In order to assuage both domestic and international critics, the president may be forced to consider policies that appeal beyond his established support base.
“He will need to unite the country amid a widening social and political divide, says Bryan Kahumbura, East Africa analyst at Control Risks.
“The ruling party faces a challenge meeting the expectations in particular of a growing young and urban population, with whom it will need to continue to be relevant in order to sustain its strong position.”
The president will aim to keep a close eye on inflation in the months ahead to prevent a rerun of 2011’s “Walk to Work” protests, a popular revolt which sprung up against the cost of living.
“Should inflation spike later in the year as it did after the 2011 elections, larger scale protests over the cost of living championed by Besigye would be likely. Protests would likely be at least at the same scale, if not larger than the “Walk to Work” movement,” says Clare Allenson, East Africa analyst at Eurasia.
Now that Museveni has secured his immediate political future, analysts are turning their thoughts to his long-term succession plans.

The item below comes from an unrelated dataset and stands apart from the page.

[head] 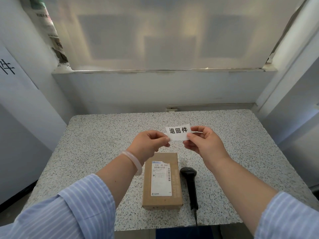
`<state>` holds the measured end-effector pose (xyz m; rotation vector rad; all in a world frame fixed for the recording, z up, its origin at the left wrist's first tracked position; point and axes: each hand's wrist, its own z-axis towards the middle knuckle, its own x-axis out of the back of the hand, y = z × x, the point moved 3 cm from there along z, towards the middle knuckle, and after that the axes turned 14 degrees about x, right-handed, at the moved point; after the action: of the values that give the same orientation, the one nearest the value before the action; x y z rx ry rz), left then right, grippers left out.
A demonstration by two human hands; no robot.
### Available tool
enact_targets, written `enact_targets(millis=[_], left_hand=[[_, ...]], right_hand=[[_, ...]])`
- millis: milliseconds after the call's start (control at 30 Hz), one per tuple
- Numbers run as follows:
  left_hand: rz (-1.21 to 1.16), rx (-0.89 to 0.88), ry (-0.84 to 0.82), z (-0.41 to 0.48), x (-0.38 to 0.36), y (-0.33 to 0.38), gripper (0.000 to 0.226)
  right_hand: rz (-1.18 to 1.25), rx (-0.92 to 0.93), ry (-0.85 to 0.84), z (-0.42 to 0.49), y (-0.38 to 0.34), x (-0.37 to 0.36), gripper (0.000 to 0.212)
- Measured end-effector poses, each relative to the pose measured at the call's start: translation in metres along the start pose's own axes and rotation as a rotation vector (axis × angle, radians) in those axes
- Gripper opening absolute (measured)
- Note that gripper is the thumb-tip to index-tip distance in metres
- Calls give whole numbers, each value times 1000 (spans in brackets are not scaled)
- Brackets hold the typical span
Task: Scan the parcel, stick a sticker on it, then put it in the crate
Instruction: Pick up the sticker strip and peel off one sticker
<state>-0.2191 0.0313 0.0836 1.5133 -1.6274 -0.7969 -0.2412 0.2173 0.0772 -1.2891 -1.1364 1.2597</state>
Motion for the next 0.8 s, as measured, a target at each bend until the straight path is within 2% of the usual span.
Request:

Having long neutralised alternative power bases within his ruling party, Museveni could push for a dynastic solution.
Young Turks in the ruling party could be sidelined in favour of Mahoozi Kainerugaba, son of the president and a brigadier in the Ugandan army. Unless the NRM’s junior factions are able to converge around an alternative candidate, the Museveni family’s successful brand of political-military rule looks sustainable well into the future.